И прислушавшись еще немного, найдя полное спокойствие во всех комнатах, прилегающих к спальне Людовики, граф повернулся и тихими шагами двинулся назад. Он уже смеялся сам над собою.
Между тем у его дверей из приемной в коридор в темноте три голоса шептались и горячо спорили.
– Сам дается в руки, – говорил один. – Как можно терять такую минуту, в другой раз не будет. Что за дело, что оно не так, как мы думали.
– Нет, ни за что! – отозвался капеллан, стоявший с другими у самых дверей. – Нет, если он бродит в полночь, стало быть, он до утра не заснет. Да, прогулкой этой глупой он, наверное, поднял на ноги многих. Нет, пустое: как сказано, так и будет.
И он почти удерживал за руку аббата, который вырывался, убеждал и почти умолял приятеля позволить ему исполнить свое намерение.
У аббата в руке был ключ, и он умолял позволить отпереть дверь, только что запертую графом.
Третья фигура молчала, как бы готовая присоединиться к тому, чья сторона возьмет верх.
Покуда три человека шептались и спорили, прошло несколько минут, и в конце коридора показался свет и мерно шагающая фигура владельца со свечою.
В одну секунду все трое вошли в библиотеку и притихли за дверью.
Граф вернулся, отпер дверь и, войдя, снова запер ее за собою на ключ.
XXVI
Наутро самою интересною новостью дня, которая переходила из уст в уста, была ночная прогулка графа через весь замок.
Двое из служителей, видевшие его ночью со свечой, прошедшего на половину дочери и тотчас же вернувшегося назад, рассказывали об этом, недоумевая и удивляясь.
Все обитатели замка так привыкли к тому, что владелец никогда не делал ничего без серьезного повода, что всякий его простой поступок имел значение. К некоторой таинственности его жизни они давно привыкли. Они не удивлялись тому, что он сидел иногда, запершись в своем кабинете, по целым дням, и любимый камердинер приносил ему и завтрак, и обед, и граф снова запирался. Впрочем, для этого имелось объяснение. Многие знали, что граф в эти дни занят какими-то странными опытами в небольшой горнице, прилегающей к кабинету, где была лаборатория. Для более умных – он забавлялся какой-то хитрой наукой ради занятия в праздное время, для других, конечно, поселян окрестности, знавших его привычки, это было колдовством.
Но теперь разгадать – зачем граф в полночь вышел со свечой, прошел весь замок, дошел до горницы дочери и тотчас же вернулся обратно – не было никакой возможности.

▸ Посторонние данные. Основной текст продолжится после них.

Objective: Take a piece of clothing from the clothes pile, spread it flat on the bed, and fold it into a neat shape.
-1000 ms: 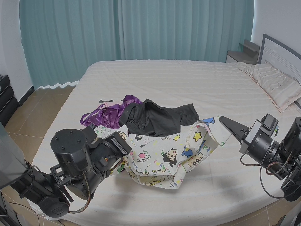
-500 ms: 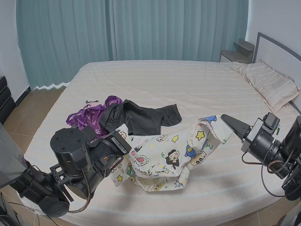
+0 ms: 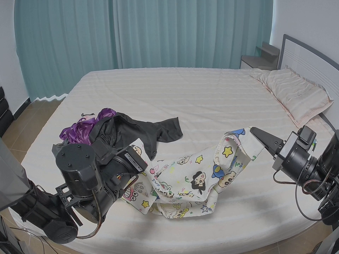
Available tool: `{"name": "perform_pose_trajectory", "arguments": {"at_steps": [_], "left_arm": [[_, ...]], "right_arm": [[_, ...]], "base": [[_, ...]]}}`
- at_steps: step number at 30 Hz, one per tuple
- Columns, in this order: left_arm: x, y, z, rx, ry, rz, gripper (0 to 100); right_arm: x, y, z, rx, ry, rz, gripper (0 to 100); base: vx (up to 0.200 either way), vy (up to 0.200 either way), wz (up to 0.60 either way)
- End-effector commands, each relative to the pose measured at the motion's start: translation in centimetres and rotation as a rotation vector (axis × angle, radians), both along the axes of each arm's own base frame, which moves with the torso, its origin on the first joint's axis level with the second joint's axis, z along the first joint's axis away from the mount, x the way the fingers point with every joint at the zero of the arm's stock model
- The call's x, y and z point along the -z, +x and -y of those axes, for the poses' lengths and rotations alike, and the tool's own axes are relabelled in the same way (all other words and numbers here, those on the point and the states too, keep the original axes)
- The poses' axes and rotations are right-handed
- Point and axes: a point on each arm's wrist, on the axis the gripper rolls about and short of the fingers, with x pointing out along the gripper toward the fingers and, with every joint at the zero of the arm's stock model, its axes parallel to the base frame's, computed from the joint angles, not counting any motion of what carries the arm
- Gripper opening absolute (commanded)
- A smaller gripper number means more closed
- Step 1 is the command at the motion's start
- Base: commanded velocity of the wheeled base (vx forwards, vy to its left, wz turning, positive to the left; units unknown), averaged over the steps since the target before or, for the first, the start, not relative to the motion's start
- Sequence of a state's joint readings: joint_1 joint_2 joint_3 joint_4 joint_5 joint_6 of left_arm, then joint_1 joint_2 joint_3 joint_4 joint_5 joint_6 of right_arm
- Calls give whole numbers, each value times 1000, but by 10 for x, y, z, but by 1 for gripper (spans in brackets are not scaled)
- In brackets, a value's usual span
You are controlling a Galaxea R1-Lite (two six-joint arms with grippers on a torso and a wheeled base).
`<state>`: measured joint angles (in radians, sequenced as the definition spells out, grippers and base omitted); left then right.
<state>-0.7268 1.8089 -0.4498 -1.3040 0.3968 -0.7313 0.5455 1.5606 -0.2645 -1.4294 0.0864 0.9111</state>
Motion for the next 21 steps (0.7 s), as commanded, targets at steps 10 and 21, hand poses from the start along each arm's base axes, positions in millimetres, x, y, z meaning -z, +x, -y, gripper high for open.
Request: {"name": "perform_pose_trajectory", "arguments": {"at_steps": [10,21], "left_arm": [[-2,0,-1,-3,-7,5,0],[-3,0,-2,-5,-10,8,0]], "right_arm": [[-1,1,2,9,2,4,0],[-4,1,2,11,9,15,0]], "base": [[0,-200,0],[0,-200,0]]}}
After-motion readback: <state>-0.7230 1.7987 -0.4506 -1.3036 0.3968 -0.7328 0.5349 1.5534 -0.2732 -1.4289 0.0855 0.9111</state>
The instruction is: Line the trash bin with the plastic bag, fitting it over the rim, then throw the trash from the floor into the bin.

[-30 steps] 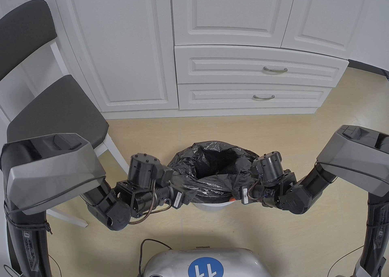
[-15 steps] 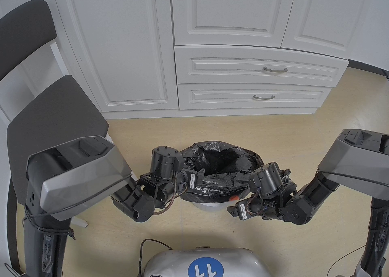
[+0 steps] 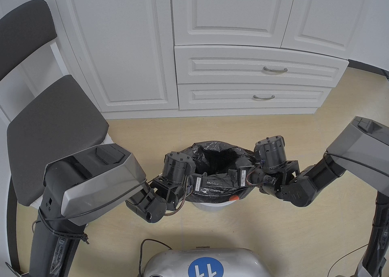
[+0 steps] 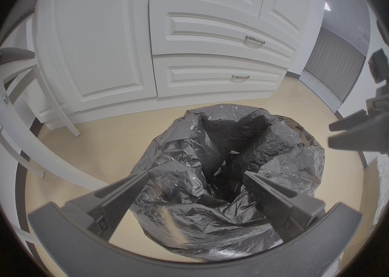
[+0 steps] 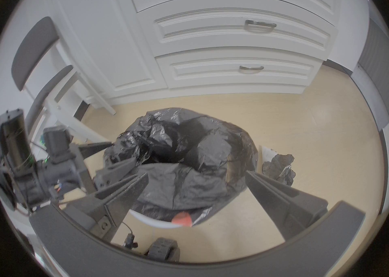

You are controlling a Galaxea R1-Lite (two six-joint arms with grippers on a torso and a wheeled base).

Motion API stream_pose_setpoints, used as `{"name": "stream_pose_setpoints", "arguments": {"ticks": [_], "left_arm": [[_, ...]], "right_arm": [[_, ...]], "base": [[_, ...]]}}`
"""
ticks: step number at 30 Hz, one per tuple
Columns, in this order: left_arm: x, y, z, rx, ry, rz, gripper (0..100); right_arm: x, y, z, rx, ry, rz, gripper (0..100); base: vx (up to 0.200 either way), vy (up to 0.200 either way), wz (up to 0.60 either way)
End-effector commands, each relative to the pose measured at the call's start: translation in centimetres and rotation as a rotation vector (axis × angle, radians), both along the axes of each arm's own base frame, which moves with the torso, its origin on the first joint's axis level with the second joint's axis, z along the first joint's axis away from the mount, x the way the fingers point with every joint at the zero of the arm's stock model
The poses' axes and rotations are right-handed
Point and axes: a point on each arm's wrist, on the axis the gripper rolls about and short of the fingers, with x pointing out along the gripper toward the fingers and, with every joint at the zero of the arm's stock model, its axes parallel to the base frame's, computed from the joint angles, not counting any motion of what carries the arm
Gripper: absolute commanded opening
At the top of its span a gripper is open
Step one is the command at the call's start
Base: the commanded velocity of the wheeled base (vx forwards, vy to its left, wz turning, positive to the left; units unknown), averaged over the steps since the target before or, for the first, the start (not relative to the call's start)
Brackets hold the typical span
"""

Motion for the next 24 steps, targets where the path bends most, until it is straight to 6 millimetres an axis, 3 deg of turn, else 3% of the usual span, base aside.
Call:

Одна из горничных молодой барышни не спала, видела свет в соседней горнице и удивилась; вскочив с постели, она глянула в замочную скважину и, увидев графа со свечой, даже испугалась. Наутро она, конечно, рассказала это другим, рассказала Эмме, а та передала Людовике.

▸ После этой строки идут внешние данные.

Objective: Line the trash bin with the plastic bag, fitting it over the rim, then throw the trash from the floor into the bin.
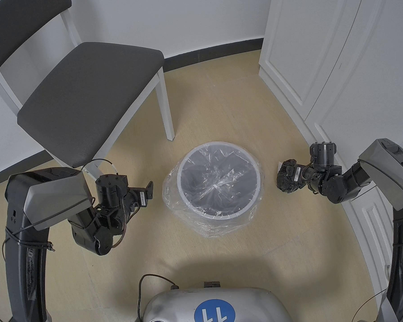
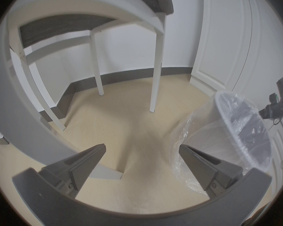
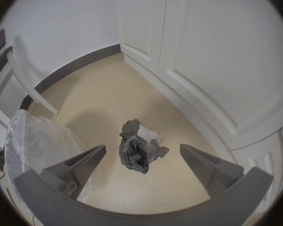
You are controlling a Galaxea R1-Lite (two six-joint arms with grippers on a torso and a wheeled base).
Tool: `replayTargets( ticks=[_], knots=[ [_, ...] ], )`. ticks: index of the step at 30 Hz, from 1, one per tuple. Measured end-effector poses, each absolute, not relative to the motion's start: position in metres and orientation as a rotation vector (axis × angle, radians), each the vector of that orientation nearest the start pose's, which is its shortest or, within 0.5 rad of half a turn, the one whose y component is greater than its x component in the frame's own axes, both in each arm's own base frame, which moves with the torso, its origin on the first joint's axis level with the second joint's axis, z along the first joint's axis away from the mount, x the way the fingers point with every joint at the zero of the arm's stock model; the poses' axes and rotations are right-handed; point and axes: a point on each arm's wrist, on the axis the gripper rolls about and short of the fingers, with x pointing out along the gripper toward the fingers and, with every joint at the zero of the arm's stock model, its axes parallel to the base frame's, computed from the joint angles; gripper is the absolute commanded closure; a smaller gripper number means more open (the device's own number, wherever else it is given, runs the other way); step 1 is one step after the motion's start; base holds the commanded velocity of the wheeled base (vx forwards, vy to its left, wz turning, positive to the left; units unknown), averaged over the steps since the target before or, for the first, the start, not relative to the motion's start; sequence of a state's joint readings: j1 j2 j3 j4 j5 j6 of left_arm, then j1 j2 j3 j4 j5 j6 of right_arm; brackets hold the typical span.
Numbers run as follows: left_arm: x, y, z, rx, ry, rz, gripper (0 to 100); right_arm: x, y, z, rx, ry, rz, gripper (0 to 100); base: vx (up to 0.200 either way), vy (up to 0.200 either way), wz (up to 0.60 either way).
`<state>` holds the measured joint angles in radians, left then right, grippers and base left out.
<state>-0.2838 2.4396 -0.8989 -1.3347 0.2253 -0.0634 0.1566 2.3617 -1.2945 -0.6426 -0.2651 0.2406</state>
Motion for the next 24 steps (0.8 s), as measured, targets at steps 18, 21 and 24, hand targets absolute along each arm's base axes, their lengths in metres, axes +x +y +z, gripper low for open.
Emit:
replayTargets(
  ticks=[18,21,24],
  knots=[
    [0.373,-0.112,0.024,-0.026,0.105,-0.057,0,0.477,0.072,0.100,0.122,0.383,0.034,0,0.000,0.000,0.00],
    [0.372,-0.115,0.026,-0.025,0.099,-0.050,0,0.491,0.072,0.091,0.122,0.376,0.026,0,0.000,0.000,0.00],
    [0.370,-0.117,0.028,-0.025,0.095,-0.044,0,0.505,0.073,0.078,0.128,0.372,0.014,0,0.000,0.000,0.00]
  ],
)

Около полудня граф вспомнил свою прогулку, и ему стало досадно на самого себя, что он без всякой причины вдруг стал тревожиться о дочери и сделал смешной поступок. Он отлично знал, что все обитатели замка будут недоумевать и удивляться.
А между тем он помнил хорошо, что тревога, которая была в душе его, не позволила лечь спать. Теперь при воспоминании об этом чувстве, которое совершенно исчезло, он невольно пожал плечами.

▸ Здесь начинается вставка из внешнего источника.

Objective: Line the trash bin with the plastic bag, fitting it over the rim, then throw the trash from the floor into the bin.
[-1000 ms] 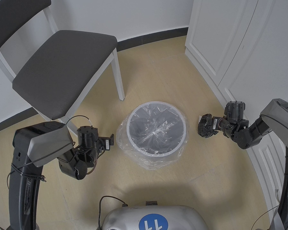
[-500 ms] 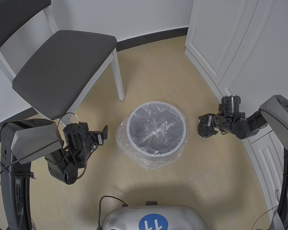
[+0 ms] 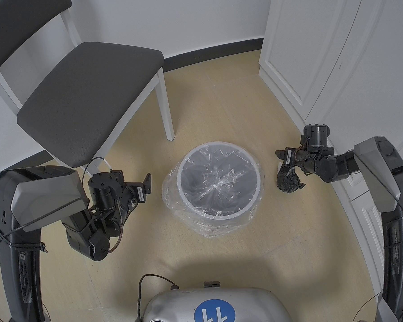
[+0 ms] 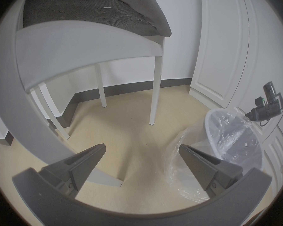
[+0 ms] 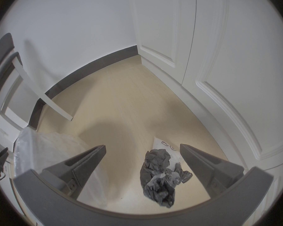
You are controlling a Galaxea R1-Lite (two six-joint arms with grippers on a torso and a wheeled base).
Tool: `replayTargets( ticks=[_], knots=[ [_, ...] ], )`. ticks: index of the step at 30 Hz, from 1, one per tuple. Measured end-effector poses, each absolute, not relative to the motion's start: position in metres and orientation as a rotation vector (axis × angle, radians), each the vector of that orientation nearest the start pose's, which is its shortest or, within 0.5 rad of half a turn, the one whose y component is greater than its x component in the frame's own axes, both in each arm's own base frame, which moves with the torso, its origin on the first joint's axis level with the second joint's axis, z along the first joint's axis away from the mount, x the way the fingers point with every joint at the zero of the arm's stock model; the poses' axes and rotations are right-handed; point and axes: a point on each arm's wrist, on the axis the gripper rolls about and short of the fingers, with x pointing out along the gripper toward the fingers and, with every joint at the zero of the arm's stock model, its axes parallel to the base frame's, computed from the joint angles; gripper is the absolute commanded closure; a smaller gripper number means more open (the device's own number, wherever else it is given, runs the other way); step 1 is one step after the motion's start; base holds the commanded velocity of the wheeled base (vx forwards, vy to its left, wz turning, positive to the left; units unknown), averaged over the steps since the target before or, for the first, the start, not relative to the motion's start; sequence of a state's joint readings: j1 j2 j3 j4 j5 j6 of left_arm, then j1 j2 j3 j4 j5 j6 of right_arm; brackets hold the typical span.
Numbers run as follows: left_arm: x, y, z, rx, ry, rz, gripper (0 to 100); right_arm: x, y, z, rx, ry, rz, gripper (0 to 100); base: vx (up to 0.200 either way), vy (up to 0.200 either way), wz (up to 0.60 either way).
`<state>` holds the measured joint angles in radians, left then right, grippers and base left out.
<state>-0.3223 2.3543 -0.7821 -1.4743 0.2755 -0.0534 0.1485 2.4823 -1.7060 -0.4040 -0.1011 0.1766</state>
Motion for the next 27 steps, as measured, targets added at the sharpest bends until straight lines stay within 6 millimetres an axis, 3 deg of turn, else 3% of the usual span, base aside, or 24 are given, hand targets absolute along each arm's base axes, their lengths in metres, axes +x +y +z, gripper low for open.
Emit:
replayTargets(
  ticks=[9,23,24,27],
  knots=[
    [0.368,-0.122,0.031,-0.028,0.079,-0.040,0,0.529,0.075,0.038,0.130,0.391,-0.039,0,0.000,0.000,0.00],
    [0.365,-0.129,0.034,-0.034,0.060,-0.060,0,0.537,0.074,-0.006,0.117,0.446,-0.055,0,0.000,0.000,0.00],
    [0.365,-0.130,0.034,-0.034,0.059,-0.062,0,0.537,0.074,-0.008,0.115,0.449,-0.055,100,0.000,0.000,0.00],
    [0.366,-0.130,0.034,-0.034,0.056,-0.063,0,0.538,0.073,-0.013,0.112,0.455,-0.057,100,0.000,0.000,0.00]
  ],
)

Старая графиня, узнавшая тоже о ночном происшествии, тотчас же собралась проведать отца Игнатия. Она вошла к нему взволнованная, но через несколько времени вернулась к себе совершенно спокойная.
Более всех была встревожена Людовика. Как только она узнала, что отец завтракает, она тотчас послала просить позволения прийти.
Граф понял причину.
– Ей, верно, уже передали, – подумал он.